Toplumda öyle insanlar vardır ki, karakterleri, eserleri, icraatları, kariyerleri ile kamuoyuna verdikleri enerji kadar, güven de aşılarlar, topluma kazandırdıkları ile de hem kendinden, hem de şehirleri yanında gönül verdikleri alana katma değer sağlarlar.
Bunlar markalar olur, firmalar olur, siyasetçiler olur, belediye başkanları olur, kulüpler olur, sivil toplum kuruluşları kanaat önderleri olur, vatandaş olur.
Önemli olan toplumda karşılık bulması, karşılığının olması. Ama önce her kim ve ne olursa olsun, önce karakteri sağlam olacak, güvenilir olacak, topluma verebileceği, topluma yük değil, toplumun yükünü alabilecek kimseler olması önemli.
*
Meselemiz Şeref Eroğlu. Türkiye Güreş Federasyonu Başkanı. Artık onu herkes tanıyor, şimdi kalkıp da şampiyonluklarını, başarılarının ve kazandığı madalyaların sayısını yazmanın manası yok, yazarsak da, bu buzdolabı resmi altına buzdolabı yazmaya benzeyecek ki, gerek yok!
Türk güreşinin hafızasıdır Türkiye Güreş Federasyonu Başkanı sayın Şeref Eroğlu. Kahramanmaraş’ın bağrından çıkan efsane. Spor adamı. Hiçbir zamana bir siyasi figür olmadı, olmaya niyeti de yok ve bu yüzden hep güreşle yattı, güreşle kalktı.
*
Bakın, Federasyonun çıkartmış olduğu son GÜREŞ isimli dergide neler söylüyordu sayın Başkan Eroğlu, göz atalım; “Seçimle birlikte başta şahsım ve şampiyon olmuş kardeşlerimiz olmak üzere, güreş ailesinin tüm değerlerine yeni bir sorumluluk yüklenmiştir. Taşıdığımız sorumluğun bilinci ile 2024 Paris Olimpiyatlarına hazırlıklarımızı başlatmış bulunmaktayız. Hedefimiz Türk güreşinin tarihine yakışır sonuçlar almaktır. Yüzyıllardır halkımızın gönlünde yer almış ata sporumuz güreşe yakışan sonuç, Olimpiyat ve Dünya şampiyonalarında kürsüde İstiklal Marşımızı okutmak, bayrağımızı göndere çektirmek, ayrıca elde ettiğimiz bu başarıların sürdürülebilir ve kalıcı olmasını sağlamaktır.”

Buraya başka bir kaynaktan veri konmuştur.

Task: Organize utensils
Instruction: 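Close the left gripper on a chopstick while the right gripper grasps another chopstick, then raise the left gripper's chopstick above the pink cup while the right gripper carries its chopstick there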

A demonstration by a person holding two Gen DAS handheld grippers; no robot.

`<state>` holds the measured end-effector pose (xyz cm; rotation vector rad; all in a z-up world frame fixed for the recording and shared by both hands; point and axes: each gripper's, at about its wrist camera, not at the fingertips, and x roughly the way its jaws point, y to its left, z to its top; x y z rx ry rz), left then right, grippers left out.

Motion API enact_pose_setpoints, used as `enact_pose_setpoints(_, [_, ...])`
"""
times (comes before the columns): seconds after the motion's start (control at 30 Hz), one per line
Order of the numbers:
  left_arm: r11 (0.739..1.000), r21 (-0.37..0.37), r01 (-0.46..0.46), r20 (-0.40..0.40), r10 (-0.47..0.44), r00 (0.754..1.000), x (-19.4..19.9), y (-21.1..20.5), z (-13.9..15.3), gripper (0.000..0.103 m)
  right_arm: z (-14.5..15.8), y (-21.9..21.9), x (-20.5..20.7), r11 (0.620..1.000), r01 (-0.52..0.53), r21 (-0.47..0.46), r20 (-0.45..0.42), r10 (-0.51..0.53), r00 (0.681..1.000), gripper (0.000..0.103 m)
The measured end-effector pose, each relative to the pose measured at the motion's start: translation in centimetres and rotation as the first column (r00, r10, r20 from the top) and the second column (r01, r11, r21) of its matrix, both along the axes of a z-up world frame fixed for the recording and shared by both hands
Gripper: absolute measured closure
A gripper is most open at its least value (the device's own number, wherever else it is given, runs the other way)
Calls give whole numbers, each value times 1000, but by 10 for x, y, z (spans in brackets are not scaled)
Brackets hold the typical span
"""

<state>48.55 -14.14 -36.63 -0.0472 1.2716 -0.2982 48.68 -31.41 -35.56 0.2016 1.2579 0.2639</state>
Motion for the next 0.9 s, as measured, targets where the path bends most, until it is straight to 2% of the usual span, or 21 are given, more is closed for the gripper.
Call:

Daha ne desin madalyalı şehrin madalyalı şampiyonu!
*
Ramazan ayının son günlerinde, Kahramanmaraş’ta MADOEVİ’nde güreşe emek, gönül vermiş, şehrimize ve ülkemize madalyalar kazandırmış şampiyonlar ve antrenörlerle iftarımızı açtığımızda, arkadaşlarına, dostlarına gösterdiği vefa örneği, doğrusu takdire şayandı.
Vefa sadece İstanbul’da bir semt değildi.
Başkan Eroğlu, 9 Kasım’dan bu yana Federasyona kurumsal kimlik kazandırmak için çaba sarf ederken, şampiyonalarla ata sporumuzu canlandırmaya, yaşatmaya ve sevdirmeye çalışıyor.
*
Şimdi de Ege’de, bir turizm ilçesinde plaj güreşleri için kolları sıvadı. Uluslararası bir şampiyona bu. İtiraf ediyorum, plaj voleybolunu bilirdim, izledim de, ama plaj güreşlerini ilk kez duymuştum.
Başkan Eroğlu, güreşin her dalında var ve olmaya devam edecek.
Ne zaman ki Başkan seçildi, güreşlerde, şampiyonalarda madalyalar yağmaya başladı. Üzerine ölü toprağı serpilen güreşi yeniden canlandırdı. Yüzümüzü yere eğdirmedi, kara çıkartmadı üstelik de hep güldürdü.
Hem içeride, hem dışarıda güreşe, kuruma itibar sağlaması bile büyük kazançtı.
O’na güreşin efendisi, hafızası demem bu yüzden!
Rabbim yolunu ve bahtını açık etsin!